Re: WOA, Building a Login form
Re: WOA, Building a Login form
- Subject: Re: WOA, Building a Login form
- From: Ondra Cada <email@hidden>
- Date: Mon, 4 Apr 2005 00:51:17 +0200
Drew,
On 4.4.2005, at 0:32, Drew Thoeni wrote:
Myself, I tend to use something like this (with the very same
disclaimer: there may be much better way still :))
public WOComponent logout() {
session().terminate();
WORedirect wor=new WORedirect(context());
wor.setUrl(context().directActionURLForActionNamed("default",null));
return wor;
}
Yes. I agree. Oddly, I had not thought about this, but I am both
nullifying the session.user and terminating the session. Upon
reflection, I suppose I can just do the latter.
In principle, you sure do.
In a particular application there *may* be a world of difference in
that other methods are called before the session dies (it does not, of
course, at the moment of the terminate() call, but at the end of the
R/R loop).
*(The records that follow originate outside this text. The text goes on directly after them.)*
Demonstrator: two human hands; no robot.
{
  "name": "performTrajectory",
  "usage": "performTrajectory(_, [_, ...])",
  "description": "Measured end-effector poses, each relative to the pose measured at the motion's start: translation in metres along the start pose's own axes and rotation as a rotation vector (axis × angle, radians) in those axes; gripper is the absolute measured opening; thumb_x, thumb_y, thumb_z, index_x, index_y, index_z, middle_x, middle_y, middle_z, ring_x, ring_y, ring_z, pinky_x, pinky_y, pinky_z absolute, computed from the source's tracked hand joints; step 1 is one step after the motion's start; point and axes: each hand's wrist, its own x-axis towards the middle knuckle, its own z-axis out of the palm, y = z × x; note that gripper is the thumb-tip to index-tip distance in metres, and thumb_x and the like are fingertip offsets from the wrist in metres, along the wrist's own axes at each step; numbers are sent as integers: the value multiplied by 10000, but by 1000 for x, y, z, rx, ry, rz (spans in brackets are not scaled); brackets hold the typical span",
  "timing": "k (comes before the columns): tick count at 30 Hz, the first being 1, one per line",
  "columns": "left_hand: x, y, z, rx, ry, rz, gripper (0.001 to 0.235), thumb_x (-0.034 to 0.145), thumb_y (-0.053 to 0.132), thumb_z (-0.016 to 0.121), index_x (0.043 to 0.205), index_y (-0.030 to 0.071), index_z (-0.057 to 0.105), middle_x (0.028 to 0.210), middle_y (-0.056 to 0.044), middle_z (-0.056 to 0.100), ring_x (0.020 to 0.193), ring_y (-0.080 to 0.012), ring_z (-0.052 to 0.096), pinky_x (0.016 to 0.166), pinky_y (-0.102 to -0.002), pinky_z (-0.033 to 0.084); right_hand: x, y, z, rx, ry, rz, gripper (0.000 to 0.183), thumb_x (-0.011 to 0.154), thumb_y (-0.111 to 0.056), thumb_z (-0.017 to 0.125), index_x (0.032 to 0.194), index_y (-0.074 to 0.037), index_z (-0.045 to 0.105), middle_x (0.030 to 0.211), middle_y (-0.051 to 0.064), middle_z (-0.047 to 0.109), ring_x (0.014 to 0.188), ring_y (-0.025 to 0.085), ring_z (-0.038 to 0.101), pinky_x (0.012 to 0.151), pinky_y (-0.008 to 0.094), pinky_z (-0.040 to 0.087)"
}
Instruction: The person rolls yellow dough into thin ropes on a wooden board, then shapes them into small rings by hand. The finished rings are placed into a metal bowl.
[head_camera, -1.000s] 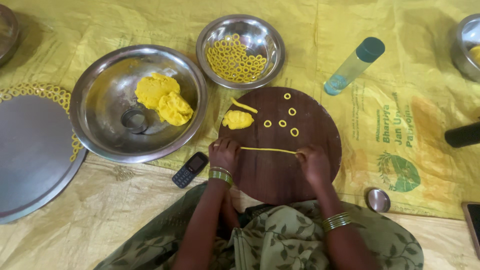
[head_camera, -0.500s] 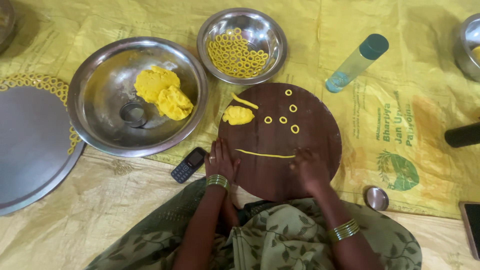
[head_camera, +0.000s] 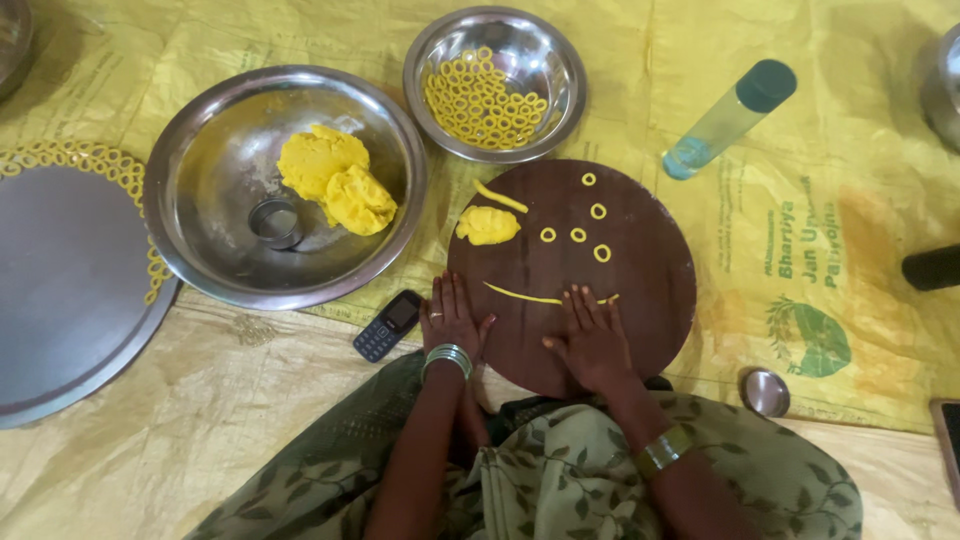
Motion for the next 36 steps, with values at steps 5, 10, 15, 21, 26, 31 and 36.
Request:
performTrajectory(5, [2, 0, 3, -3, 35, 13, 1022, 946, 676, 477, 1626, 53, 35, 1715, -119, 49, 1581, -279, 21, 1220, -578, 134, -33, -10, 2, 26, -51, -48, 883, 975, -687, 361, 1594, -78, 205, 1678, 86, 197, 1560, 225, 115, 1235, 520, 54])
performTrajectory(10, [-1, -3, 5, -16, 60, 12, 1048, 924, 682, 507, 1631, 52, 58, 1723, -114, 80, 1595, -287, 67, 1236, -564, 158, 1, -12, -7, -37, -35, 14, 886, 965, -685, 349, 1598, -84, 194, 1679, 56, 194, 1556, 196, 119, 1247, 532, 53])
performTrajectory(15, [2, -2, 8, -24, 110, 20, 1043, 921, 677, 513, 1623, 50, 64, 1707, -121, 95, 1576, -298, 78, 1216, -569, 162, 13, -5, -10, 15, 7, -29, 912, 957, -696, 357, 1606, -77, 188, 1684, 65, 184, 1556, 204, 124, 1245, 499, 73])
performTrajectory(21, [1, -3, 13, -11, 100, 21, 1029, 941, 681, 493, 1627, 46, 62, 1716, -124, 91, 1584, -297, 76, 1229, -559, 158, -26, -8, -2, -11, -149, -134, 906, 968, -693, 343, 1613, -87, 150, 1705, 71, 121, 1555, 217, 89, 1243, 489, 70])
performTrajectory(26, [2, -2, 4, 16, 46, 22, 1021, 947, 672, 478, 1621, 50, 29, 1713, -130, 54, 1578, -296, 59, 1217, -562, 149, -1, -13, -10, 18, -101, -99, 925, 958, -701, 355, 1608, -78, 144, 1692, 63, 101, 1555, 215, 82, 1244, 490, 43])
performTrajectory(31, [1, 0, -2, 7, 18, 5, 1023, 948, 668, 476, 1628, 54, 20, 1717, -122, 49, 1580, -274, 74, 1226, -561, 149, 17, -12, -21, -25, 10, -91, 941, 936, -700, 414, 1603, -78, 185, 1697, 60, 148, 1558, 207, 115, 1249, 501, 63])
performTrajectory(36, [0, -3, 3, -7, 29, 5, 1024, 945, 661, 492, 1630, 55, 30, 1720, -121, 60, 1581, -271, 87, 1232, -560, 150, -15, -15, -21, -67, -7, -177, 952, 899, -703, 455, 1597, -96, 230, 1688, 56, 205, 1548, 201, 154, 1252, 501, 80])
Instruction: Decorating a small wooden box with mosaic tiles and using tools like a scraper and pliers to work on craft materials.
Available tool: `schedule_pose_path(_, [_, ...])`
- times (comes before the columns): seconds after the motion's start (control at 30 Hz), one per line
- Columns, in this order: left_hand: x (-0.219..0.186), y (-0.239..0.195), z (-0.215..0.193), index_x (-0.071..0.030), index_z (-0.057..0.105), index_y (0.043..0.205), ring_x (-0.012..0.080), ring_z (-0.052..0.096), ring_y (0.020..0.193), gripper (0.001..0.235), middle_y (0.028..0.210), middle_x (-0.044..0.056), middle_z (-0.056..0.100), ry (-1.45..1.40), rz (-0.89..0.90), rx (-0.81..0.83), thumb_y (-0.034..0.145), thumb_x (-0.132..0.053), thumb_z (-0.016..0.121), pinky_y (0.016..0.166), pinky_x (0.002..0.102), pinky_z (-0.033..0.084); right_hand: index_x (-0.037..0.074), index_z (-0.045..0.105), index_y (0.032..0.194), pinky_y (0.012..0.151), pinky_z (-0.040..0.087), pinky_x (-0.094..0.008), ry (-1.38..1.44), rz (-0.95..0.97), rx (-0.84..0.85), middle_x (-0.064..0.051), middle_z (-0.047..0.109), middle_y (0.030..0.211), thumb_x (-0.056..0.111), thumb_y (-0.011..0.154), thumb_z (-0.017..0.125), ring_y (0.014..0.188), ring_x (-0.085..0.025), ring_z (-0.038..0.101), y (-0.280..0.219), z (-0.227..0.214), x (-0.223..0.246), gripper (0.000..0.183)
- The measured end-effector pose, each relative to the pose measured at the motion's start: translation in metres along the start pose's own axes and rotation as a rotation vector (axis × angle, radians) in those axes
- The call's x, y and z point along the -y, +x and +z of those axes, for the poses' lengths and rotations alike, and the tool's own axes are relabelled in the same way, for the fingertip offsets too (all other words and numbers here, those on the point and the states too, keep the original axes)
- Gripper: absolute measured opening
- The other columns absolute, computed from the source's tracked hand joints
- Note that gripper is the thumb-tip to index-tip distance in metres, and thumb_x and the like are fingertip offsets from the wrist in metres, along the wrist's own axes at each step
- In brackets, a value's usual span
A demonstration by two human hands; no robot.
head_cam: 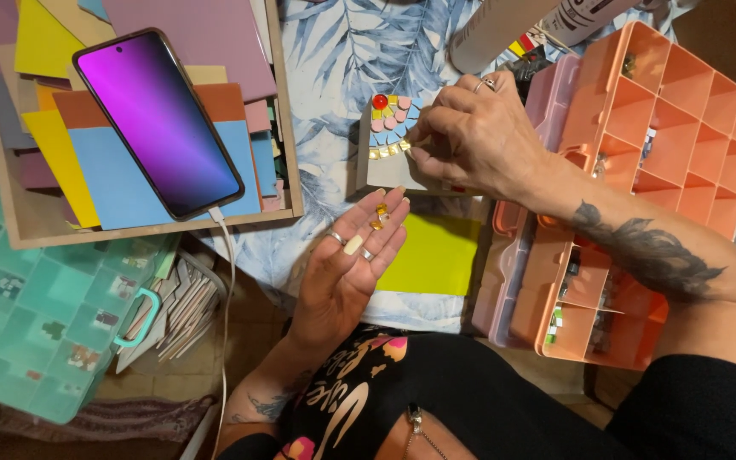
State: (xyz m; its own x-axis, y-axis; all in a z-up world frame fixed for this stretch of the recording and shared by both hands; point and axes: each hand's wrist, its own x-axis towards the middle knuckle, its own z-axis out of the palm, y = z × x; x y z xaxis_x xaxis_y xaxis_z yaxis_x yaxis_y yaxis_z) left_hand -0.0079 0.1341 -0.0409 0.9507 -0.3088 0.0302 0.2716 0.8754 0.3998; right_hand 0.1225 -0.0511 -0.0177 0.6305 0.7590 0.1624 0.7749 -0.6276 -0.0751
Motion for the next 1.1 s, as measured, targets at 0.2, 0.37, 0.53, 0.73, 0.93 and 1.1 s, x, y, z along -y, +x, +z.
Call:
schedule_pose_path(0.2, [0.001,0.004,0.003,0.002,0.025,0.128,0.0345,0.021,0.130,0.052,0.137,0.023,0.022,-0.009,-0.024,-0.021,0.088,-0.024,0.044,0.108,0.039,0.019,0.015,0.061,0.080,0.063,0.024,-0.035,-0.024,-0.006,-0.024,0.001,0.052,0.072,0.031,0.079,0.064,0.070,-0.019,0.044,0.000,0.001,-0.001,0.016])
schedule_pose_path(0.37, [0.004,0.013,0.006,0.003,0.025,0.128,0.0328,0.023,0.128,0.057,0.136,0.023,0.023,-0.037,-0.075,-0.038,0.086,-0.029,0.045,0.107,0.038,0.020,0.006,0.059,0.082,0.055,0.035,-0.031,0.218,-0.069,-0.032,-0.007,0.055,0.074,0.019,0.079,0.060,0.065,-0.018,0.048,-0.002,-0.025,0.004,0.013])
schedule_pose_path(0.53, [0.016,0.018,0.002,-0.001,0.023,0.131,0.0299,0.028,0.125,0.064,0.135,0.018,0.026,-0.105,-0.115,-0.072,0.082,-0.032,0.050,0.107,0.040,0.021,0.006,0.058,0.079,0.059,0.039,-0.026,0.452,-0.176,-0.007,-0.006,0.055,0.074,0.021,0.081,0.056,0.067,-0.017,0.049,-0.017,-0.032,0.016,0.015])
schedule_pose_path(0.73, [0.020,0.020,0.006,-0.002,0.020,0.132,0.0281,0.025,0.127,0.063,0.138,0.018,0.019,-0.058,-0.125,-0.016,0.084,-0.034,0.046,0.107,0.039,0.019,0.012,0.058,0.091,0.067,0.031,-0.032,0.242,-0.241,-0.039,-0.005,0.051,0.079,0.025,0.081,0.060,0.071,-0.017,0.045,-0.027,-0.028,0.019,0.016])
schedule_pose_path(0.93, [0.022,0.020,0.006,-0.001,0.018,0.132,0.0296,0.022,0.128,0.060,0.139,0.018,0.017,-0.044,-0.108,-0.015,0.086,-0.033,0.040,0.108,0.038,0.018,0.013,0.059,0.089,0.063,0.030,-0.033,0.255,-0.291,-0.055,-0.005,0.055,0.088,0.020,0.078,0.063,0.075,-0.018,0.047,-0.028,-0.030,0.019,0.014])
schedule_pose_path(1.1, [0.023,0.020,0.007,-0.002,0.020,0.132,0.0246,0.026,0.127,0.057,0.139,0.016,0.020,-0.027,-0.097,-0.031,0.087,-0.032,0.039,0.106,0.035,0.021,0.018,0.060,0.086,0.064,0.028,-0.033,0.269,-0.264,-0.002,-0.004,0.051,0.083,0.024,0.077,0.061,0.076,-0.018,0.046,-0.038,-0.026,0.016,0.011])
Those methods *may* behave quite different way if the
current user is null and if it is not.
And, I have an outstanding question to myself whether this is just
making a reference, or really copying the data.
Uh-oh? *All* Java objects are references, if that's what we are
speaking of. To copy one, you have to do that manually (like by using
the clone method).
That seemed to be the case and you and Sacha point this out. My
concern, on this question is exhibited in this snippet:
Object a = new Object(); // assume values populated after instanation
Object b = new Object(); // assume empty
What does it mean, populated/empty? What is populated and how, what is
empty and what does it mean?
b = a; // assume a is garbage collected because it was build inside a
method
So, the question is, when "a" goes away does "b" become null?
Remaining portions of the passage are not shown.